Package | Version |
---|---|
scikit-learn | >= 0.19.1 |
numpy | >= v1.14 |
scipy | >= 1.0.0 |
pandas | >= 0.22.0 |
tqdm | >= 4.19.5 |
Single Method Recommender
from recommender import *
# urm is the user rating matrix in the format users x items
bcbf = BasicContentBasedFiltering(user_rating_matrix=urm)
# icm is the item content matrix in the format item x features
bcbf.fit(item_content_matrix=icm, k_nearest_neighbours=knn)

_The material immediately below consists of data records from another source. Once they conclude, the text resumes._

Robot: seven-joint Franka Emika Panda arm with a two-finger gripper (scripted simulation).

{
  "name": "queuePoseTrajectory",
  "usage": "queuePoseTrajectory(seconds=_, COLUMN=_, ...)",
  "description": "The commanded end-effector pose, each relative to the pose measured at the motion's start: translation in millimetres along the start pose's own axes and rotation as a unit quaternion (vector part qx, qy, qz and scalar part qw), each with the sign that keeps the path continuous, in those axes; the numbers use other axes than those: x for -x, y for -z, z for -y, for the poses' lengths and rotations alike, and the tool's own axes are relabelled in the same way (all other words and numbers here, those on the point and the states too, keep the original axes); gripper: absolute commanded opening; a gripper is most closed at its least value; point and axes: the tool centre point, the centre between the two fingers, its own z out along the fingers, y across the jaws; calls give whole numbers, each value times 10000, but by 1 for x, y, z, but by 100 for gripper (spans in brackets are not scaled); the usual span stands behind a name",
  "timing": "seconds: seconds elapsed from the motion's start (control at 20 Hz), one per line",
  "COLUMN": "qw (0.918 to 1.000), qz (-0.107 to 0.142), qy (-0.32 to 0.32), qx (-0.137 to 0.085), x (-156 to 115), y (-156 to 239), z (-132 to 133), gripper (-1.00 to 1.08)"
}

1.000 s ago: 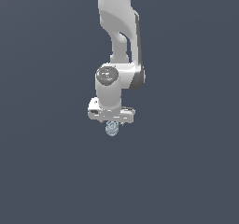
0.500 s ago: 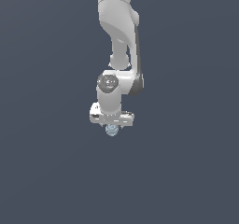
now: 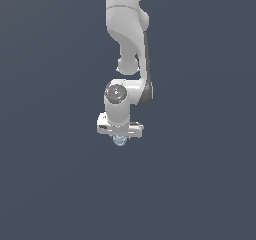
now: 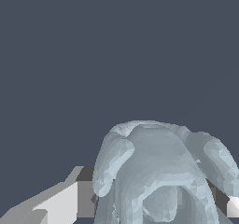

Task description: Pick up the object and move it to a goal position.

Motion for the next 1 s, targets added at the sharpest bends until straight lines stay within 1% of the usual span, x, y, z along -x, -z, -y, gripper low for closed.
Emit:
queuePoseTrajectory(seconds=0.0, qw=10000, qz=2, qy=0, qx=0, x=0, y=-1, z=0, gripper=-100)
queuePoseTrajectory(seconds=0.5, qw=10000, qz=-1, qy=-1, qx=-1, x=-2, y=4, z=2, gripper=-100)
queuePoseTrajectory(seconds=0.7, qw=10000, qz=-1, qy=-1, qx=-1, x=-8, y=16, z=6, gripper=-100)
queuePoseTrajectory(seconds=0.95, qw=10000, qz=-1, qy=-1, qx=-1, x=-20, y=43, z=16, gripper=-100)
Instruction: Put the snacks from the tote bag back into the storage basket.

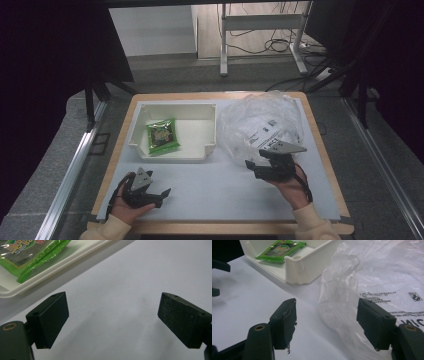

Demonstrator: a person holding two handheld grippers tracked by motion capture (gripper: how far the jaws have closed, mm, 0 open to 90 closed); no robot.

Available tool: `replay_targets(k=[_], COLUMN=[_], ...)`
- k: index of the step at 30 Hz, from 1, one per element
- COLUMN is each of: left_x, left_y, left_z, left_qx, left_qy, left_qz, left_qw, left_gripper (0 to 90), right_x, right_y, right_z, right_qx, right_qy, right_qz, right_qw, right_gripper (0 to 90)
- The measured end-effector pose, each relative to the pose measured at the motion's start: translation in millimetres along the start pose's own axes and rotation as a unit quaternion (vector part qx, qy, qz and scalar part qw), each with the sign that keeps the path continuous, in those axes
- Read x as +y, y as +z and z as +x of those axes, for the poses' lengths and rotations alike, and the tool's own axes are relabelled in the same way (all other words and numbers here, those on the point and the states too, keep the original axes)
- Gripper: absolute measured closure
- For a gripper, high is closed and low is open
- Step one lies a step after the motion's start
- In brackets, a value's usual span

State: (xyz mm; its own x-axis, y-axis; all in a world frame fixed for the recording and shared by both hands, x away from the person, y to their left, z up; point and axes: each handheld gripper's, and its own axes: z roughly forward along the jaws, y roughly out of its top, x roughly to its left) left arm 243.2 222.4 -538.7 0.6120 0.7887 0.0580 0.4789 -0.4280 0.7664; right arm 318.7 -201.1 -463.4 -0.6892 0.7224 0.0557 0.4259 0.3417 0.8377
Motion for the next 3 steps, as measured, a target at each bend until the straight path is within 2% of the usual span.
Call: replay_targets(k=[3], left_x=[0.6], left_y=[-0.2], left_z=[-0.1], left_qx=[-0.003], left_qy=[0.003], left_qz=[-0.001], left_qw=[1.0000], left_gripper=[9.8], right_x=[-4.2], right_y=[-2.0], right_z=[5.6], right_qx=[-0.001], right_qy=[-0.001], right_qz=[0.003], right_qw=[1.0000], right_gripper=[30.4])
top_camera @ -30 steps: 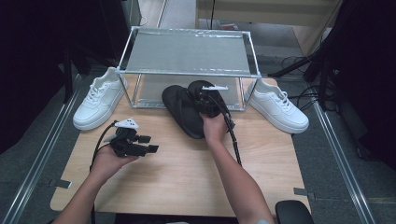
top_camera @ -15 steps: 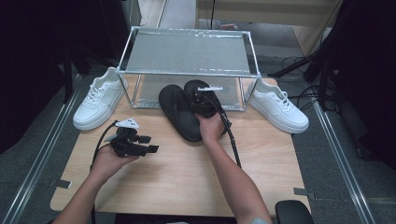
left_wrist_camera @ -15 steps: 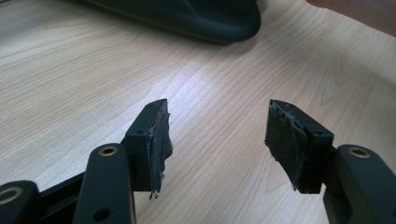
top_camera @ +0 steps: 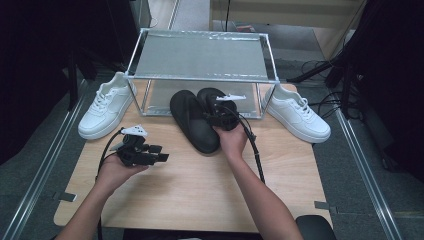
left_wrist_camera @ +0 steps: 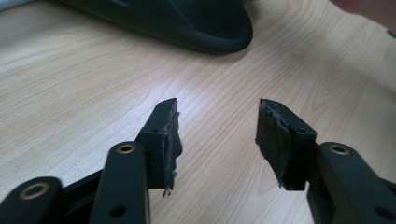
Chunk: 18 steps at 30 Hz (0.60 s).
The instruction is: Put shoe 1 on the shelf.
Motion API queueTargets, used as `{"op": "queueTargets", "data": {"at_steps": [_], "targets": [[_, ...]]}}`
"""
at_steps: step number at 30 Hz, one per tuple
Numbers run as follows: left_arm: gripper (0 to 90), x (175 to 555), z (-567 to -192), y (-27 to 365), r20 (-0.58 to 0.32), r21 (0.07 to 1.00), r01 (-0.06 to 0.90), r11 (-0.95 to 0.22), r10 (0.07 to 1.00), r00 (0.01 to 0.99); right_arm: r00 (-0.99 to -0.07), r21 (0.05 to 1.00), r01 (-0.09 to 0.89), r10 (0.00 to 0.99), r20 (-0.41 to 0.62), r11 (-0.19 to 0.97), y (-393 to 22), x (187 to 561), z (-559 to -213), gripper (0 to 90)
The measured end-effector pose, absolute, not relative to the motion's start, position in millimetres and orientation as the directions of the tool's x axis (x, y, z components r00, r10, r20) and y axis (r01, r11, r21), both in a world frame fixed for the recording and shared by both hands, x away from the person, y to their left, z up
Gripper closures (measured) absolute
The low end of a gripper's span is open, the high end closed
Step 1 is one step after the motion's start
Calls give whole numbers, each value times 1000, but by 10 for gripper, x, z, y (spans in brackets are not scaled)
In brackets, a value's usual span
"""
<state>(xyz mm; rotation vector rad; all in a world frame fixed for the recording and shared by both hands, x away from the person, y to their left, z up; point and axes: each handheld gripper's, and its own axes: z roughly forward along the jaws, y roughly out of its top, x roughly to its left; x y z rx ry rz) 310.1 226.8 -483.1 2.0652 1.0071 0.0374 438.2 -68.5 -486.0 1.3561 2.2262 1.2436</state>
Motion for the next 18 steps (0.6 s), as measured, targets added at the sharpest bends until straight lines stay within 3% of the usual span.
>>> {"op": "queueTargets", "data": {"at_steps": [9,12,16,18], "targets": [[627,3187,-4684,2246,-318,698,635,-331,651,689,-574,779,579,798,181,240,-821,4167,-4800,491],[653,3246,-4619,2228,-312,696,629,-346,643,699,-594,775,580,781,193,250,-864,4079,-4808,526],[761,3342,-4524,2195,-311,694,623,-361,630,712,-616,764,583,763,195,275,-896,3969,-4838,568],[801,3428,-4461,2182,-312,696,620,-362,624,716,-630,767,574,752,193,285,-919,3902,-4850,630]]}}
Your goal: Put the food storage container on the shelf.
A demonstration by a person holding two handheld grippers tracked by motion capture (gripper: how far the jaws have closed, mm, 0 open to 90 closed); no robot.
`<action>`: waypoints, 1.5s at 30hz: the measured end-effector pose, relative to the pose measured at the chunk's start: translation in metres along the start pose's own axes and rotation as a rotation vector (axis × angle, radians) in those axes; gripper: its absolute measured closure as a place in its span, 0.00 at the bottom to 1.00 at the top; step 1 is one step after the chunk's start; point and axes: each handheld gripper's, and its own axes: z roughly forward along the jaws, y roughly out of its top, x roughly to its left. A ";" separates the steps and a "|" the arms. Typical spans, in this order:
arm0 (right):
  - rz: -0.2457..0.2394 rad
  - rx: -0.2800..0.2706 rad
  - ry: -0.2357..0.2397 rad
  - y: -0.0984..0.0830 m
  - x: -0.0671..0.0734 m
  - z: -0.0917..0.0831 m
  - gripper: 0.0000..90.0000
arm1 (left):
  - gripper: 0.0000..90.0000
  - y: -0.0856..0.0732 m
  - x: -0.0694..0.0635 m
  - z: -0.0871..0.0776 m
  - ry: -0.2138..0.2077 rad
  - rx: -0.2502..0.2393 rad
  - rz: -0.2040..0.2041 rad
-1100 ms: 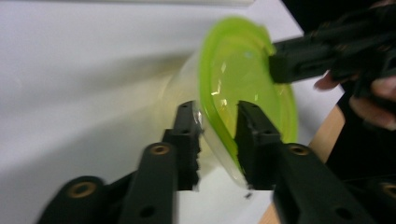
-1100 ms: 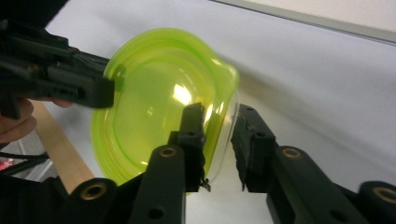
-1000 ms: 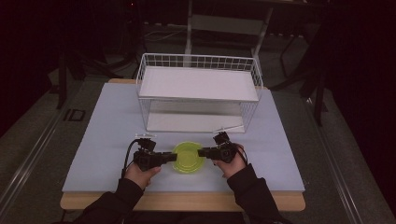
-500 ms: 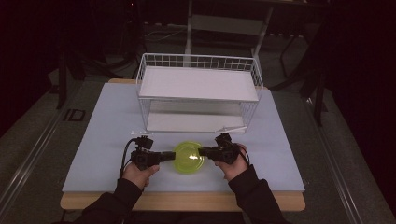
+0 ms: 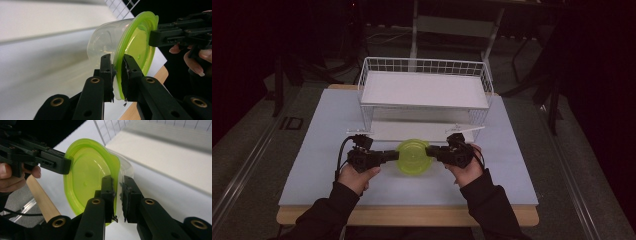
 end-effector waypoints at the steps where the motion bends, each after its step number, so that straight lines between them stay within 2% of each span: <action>1: -0.002 -0.009 -0.001 0.003 0.001 -0.003 0.90 | 0.90 0.004 -0.002 -0.002 -0.002 -0.006 0.006; 10: -0.024 -0.082 -0.017 0.035 0.008 -0.032 0.90 | 0.90 0.040 -0.025 -0.017 -0.005 -0.069 0.068; 20: 0.018 -0.149 -0.036 0.074 -0.001 -0.057 0.90 | 0.90 0.090 -0.046 -0.024 0.017 -0.108 0.125; 28: 0.056 -0.149 -0.050 0.098 -0.008 -0.062 0.90 | 0.90 0.117 -0.047 -0.023 0.015 -0.117 0.109; 31: 0.062 -0.152 -0.067 0.107 -0.010 -0.062 0.90 | 0.90 0.129 -0.048 -0.023 0.023 -0.114 0.110; 34: 0.082 -0.156 -0.063 0.116 -0.015 -0.063 0.90 | 0.90 0.141 -0.050 -0.022 0.036 -0.110 0.115; 41: 0.183 -0.160 -0.027 0.131 -0.035 -0.058 0.89 | 0.90 0.167 -0.049 -0.018 0.060 -0.105 0.109; 45: 0.210 -0.150 -0.041 0.136 -0.042 -0.053 0.89 | 0.90 0.176 -0.044 -0.011 0.068 -0.090 0.099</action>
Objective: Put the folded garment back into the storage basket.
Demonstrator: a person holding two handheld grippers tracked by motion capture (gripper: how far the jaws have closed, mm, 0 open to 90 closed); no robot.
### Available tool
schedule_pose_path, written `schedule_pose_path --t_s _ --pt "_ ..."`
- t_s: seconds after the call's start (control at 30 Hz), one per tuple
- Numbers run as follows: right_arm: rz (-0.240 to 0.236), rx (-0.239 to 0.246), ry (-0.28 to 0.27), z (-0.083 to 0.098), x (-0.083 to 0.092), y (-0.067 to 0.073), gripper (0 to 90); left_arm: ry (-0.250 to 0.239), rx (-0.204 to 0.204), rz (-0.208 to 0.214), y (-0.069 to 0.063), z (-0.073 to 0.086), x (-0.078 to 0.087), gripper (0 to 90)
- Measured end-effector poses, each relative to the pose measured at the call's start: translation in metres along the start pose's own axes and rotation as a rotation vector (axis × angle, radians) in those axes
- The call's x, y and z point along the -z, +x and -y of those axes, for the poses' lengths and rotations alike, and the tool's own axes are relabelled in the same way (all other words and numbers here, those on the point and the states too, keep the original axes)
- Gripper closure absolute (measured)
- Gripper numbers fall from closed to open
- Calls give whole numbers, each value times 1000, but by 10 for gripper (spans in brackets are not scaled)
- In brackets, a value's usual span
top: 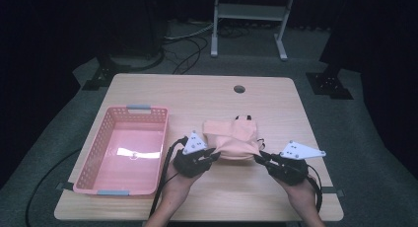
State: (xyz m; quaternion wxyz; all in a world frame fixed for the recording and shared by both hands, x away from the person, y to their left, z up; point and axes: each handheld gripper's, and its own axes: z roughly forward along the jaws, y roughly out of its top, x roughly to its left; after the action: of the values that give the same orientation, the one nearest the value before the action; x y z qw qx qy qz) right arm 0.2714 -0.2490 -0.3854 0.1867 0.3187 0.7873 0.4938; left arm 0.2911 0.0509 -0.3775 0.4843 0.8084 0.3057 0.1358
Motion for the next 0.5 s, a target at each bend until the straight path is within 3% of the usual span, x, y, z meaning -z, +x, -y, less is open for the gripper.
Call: schedule_pose_path --t_s 0.5 --pt "24 10 -53 -30 -3 -10 798 -15 1 -16 20 -37 6 785"
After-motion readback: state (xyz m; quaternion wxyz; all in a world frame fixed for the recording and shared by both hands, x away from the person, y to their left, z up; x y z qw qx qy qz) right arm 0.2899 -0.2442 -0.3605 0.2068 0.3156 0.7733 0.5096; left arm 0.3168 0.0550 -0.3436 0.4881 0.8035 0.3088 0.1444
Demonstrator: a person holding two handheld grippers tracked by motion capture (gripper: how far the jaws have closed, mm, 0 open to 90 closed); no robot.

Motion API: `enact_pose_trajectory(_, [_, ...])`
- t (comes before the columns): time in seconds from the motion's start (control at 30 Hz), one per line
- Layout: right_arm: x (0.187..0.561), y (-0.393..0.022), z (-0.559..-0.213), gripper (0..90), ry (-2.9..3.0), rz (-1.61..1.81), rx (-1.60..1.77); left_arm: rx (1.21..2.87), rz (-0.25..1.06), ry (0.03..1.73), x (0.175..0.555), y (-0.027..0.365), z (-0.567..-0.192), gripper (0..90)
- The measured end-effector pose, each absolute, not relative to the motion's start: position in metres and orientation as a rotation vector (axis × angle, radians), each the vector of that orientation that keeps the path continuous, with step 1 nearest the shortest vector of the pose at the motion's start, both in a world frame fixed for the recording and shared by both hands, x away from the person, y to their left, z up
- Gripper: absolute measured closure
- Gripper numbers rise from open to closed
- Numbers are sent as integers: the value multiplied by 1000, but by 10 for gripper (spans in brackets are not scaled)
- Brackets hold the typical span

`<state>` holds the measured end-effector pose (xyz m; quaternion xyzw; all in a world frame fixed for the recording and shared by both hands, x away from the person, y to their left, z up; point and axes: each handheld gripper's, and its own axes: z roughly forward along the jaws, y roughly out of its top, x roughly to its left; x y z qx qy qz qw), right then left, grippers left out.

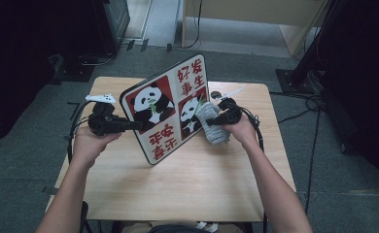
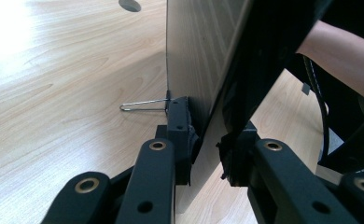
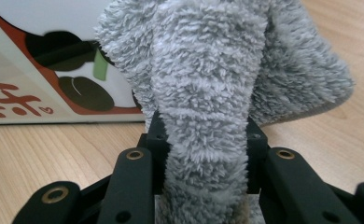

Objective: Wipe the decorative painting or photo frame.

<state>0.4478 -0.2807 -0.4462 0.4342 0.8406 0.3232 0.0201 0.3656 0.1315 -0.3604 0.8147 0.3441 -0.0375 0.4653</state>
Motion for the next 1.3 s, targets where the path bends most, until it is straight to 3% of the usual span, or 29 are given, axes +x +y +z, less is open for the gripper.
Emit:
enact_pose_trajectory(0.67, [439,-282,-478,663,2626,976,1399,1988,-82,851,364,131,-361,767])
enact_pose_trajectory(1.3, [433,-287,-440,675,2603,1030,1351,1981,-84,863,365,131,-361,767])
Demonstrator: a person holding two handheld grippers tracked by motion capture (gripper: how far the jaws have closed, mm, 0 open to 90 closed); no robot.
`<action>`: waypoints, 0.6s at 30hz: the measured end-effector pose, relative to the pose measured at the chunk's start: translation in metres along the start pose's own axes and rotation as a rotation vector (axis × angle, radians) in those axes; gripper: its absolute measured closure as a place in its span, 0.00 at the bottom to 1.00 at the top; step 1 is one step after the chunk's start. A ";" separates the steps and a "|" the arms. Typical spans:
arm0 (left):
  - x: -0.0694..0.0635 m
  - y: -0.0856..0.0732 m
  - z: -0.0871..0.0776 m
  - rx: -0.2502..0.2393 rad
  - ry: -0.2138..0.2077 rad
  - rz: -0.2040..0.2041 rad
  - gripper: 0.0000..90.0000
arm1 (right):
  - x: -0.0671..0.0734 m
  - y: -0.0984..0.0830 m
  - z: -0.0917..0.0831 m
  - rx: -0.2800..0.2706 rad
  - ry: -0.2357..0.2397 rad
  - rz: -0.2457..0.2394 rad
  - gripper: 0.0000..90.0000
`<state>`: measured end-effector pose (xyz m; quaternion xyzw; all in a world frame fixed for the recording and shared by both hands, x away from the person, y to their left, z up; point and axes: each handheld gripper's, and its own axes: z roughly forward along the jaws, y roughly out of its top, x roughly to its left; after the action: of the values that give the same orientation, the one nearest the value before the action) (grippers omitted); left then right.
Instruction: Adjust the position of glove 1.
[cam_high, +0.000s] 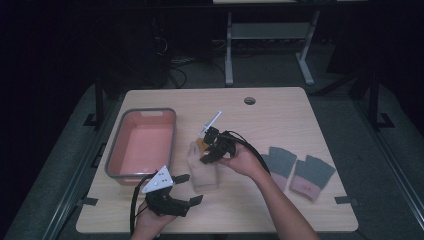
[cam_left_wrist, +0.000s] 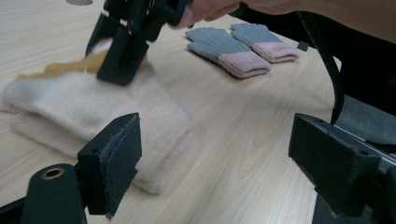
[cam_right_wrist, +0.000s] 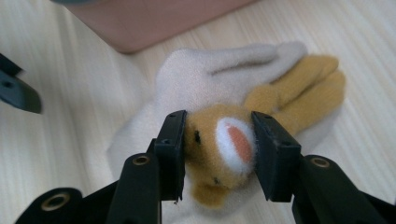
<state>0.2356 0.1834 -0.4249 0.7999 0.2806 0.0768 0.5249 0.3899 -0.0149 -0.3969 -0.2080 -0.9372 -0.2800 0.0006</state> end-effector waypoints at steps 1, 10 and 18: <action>0.000 0.000 0.000 0.000 0.000 0.000 0.19 | -0.001 -0.001 0.002 0.005 0.002 0.002 0.64; -0.001 0.000 0.001 0.001 0.000 -0.005 0.19 | -0.002 -0.009 0.021 0.028 0.005 0.027 0.61; 0.000 -0.001 0.003 0.015 0.005 -0.001 0.19 | -0.004 -0.020 0.024 0.013 -0.002 0.049 0.57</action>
<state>0.2364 0.1814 -0.4265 0.8036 0.2829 0.0764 0.5181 0.3884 -0.0187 -0.4279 -0.2310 -0.9337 -0.2736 0.0077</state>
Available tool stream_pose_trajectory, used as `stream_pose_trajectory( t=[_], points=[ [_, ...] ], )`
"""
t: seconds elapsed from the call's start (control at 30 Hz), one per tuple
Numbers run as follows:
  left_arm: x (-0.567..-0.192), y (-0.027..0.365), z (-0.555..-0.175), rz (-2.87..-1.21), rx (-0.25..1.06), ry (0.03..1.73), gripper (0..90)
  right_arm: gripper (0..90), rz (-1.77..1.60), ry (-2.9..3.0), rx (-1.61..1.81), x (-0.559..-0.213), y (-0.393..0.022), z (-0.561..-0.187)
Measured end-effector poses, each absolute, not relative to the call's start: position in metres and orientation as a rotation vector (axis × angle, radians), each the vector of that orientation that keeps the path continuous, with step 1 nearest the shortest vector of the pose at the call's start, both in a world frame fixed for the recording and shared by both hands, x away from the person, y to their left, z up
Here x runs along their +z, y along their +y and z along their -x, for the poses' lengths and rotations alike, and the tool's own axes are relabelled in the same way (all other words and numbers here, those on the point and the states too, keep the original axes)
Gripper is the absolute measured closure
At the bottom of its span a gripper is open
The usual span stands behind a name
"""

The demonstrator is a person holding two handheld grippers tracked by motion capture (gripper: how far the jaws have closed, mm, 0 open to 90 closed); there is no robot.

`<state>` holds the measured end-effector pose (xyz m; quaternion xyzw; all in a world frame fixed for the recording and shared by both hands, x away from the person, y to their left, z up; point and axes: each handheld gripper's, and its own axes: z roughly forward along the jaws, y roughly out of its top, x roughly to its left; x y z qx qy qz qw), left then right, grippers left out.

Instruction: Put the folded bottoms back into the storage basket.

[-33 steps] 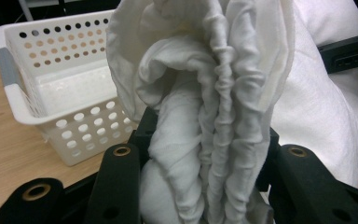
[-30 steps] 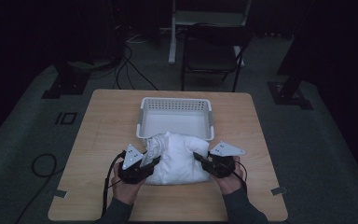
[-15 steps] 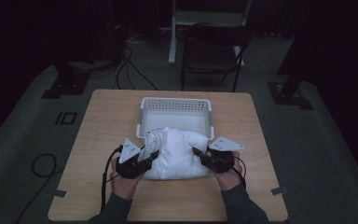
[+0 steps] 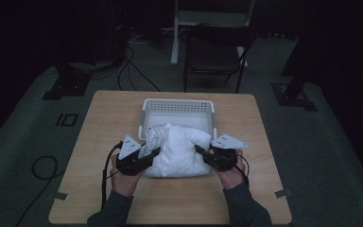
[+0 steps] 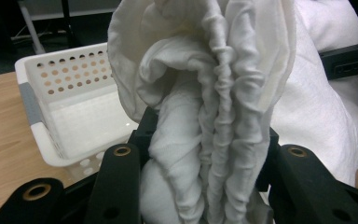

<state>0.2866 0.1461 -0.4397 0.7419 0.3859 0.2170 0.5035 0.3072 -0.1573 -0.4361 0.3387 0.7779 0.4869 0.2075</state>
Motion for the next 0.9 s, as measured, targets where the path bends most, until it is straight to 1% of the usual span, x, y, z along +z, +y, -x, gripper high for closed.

# target is the vector of interactions for a user
bcbf.predict(target)
CF + CBF + SLIM BPR + ALS + SVD Hybrid Recommender
from recommender import *
bcbf = MixedHybrid(user_rating_matrix=urm, slim_lr=lr, slim_epochs=e, slim_pir=pir,
slim_nir=nir, slim_knn=knn_slim, cbf_weight=al,cf_weight=be,
als_weight=te, svd_weight=de, slim_weight=ga)
# als and svd are precomputed similarity matrices of the shape
# items x items calculated from factorization
bcbf.fit(item_content_matrix=icm, k_nearest_neighbours=knn, computed_als=als, computed_svd=svd)
bcbf.predict(target)
These algorithms were implemented during the "Recommender System 2017 Challenge Polimi" for the Recommender System Course at Politecnico di Milano.
The task of the challenge was to predict what songs would be added to the users' playlists in the future.
The classes and methods provided in the "challenge.py" and "preprocessing.py" refer to the preprocessing of the dataset and the predictions for the submission file.
Given the characteristics of the challenge the algorithms implemented in the "recommender.py" file are intended for implicit feedback.
More examples that use the challenge dataset can be found in the "examples.py" files.
The data is available here.
The best performance has been obtained with an Hybrid Model that combined the cosine similarities between items obtained from
- Basic Content Based Filtering
- Basic Collaborative Filtering
- Alternating Least Squares Matrix Factorization
- Singular Value Decomposition
The ratings obtained using this similarity are combined with the ratings obtained using
- SLIM Bayesian Personalized Ranking
The performance is evaluated using Mean Average Precision at 5.
The best model scored MAP@5 = 0.10280
Parameter | Value |
---|---|
SVD Latent Factors | 5000 |
SVD Nearest Neighbours | 600 |
ALS Latent Factors | 5000 |
ALS Nearest Neighbours | 1000 |
ALS Regularization | 0.1 |
ALS Iterations | 15 |
Combined Similarity Nearest Neighbours | 300 |
SLIM BPR Learning Rate | 0.01 |
SLIM BPR Epochs | 1 |
SLIM BPR Nearest Neighbours | 600 |
SLIM BPR Positive Item Regularization | 1 |
SLIM BPR Negative Item Regularization | 1 |
CBF Similarity Weight | 0.8 |
CF Similarity Weight | 0.2 |
ALS Similarity Weight | 0.07 |
SVD Similarity Weight | 0.7 |
SLIM BPR Ratings Weight | 0.8 |